• _Source records_:
*****

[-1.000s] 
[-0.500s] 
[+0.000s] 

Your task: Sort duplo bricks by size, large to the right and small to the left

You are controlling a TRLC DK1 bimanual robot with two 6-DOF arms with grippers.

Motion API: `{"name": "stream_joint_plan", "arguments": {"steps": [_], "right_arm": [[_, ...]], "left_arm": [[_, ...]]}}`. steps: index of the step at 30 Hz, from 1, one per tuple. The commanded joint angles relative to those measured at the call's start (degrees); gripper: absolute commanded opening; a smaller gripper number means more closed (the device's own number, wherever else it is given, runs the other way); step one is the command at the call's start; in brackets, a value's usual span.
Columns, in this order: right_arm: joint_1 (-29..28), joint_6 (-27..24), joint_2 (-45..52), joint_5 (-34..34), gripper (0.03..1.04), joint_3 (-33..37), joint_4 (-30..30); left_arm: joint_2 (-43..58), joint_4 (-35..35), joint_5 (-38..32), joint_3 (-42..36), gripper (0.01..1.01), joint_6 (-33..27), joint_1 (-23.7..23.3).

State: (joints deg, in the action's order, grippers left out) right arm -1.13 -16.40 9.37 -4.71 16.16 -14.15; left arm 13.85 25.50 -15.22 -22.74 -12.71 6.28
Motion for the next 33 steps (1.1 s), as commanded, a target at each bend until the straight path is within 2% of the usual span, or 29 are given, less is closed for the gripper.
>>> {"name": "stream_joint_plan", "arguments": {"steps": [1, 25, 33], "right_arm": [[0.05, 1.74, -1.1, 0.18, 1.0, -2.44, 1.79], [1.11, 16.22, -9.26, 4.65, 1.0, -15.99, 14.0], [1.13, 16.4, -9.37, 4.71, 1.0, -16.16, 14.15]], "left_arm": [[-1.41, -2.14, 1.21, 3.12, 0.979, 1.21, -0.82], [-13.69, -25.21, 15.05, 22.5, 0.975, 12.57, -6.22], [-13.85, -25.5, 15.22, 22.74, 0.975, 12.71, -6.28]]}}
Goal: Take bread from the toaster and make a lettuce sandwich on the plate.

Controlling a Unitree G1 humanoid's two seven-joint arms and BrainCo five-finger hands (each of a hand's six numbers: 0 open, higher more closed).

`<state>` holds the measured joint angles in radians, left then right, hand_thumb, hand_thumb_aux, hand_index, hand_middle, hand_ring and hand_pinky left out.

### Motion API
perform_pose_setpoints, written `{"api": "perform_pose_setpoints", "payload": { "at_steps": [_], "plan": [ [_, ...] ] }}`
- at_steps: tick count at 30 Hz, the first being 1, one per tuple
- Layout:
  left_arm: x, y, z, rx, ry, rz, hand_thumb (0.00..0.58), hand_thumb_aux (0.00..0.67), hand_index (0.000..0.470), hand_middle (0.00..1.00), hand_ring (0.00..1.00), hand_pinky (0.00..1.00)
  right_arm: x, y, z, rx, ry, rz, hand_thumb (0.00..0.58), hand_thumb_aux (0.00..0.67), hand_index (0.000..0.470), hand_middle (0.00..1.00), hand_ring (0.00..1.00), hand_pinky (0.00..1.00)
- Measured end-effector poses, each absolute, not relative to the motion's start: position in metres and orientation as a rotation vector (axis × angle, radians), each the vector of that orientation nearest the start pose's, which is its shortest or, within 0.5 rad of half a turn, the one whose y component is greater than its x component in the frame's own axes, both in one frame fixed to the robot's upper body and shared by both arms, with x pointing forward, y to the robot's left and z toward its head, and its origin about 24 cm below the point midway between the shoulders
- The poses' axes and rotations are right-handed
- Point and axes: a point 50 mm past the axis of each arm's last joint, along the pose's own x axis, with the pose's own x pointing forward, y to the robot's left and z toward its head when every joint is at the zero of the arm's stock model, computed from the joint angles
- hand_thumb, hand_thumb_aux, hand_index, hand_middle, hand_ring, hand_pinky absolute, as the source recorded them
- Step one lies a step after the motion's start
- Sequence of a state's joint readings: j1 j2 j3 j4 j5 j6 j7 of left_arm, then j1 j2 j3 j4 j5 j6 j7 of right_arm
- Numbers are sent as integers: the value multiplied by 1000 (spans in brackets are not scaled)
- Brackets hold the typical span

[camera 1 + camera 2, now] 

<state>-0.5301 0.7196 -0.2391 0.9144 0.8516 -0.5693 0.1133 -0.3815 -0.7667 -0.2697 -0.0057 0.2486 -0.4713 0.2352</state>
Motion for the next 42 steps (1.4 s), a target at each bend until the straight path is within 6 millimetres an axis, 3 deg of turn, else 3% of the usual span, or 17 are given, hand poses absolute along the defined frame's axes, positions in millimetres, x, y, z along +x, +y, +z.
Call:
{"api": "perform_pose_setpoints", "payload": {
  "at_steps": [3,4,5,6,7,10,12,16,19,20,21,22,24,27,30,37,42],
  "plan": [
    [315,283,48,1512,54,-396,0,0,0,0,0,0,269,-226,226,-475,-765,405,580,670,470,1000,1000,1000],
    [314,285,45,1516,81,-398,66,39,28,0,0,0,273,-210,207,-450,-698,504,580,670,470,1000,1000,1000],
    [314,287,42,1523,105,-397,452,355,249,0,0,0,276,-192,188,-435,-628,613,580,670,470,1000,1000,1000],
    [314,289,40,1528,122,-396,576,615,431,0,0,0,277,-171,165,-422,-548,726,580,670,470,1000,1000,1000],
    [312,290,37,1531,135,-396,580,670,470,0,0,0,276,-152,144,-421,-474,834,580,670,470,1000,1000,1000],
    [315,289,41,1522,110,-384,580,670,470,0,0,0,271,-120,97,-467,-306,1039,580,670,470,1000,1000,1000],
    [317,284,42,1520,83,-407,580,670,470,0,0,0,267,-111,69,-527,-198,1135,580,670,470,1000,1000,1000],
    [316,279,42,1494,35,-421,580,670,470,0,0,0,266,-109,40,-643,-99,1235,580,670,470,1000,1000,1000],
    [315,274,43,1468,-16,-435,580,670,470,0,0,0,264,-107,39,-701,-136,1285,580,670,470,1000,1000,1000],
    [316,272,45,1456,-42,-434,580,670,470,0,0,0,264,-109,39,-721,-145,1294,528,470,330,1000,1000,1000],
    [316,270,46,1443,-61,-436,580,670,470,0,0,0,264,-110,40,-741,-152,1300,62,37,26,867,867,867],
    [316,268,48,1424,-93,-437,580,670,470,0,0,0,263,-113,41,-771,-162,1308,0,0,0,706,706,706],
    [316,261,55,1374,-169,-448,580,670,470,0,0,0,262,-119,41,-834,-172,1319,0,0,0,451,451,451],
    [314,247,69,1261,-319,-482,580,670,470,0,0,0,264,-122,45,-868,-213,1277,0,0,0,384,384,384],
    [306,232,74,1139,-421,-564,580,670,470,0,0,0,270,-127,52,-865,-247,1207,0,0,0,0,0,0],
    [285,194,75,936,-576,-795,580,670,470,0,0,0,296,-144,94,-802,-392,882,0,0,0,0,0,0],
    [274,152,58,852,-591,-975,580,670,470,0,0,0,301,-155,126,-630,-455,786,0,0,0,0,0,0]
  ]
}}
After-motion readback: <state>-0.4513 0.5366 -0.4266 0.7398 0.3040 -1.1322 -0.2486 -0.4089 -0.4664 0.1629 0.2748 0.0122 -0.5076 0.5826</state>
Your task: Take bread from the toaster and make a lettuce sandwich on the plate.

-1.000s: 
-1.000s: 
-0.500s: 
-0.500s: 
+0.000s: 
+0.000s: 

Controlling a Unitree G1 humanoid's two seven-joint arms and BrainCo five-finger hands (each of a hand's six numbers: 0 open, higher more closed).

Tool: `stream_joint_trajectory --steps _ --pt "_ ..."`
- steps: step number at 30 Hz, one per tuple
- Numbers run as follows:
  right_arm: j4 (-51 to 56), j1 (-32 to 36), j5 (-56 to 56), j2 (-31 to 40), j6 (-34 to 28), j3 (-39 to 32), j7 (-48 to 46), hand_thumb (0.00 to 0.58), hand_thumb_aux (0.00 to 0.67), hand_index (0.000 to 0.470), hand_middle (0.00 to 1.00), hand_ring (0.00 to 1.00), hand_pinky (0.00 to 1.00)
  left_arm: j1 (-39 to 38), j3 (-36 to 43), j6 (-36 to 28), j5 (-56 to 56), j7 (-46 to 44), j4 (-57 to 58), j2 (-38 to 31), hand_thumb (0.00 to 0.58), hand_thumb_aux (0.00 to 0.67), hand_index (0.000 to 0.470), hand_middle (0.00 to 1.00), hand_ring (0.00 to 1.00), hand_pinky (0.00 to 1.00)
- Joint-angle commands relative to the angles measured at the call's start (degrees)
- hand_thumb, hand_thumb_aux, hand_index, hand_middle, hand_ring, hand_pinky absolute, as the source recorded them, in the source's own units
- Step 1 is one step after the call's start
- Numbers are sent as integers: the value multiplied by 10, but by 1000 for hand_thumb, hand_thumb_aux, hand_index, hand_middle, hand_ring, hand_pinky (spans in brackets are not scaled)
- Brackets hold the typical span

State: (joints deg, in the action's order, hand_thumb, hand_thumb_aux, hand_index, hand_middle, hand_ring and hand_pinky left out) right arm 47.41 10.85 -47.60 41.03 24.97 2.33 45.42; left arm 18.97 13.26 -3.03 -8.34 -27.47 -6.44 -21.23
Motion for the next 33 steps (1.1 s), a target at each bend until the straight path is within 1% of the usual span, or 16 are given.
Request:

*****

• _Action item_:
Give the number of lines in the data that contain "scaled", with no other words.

• _Answer area_:
2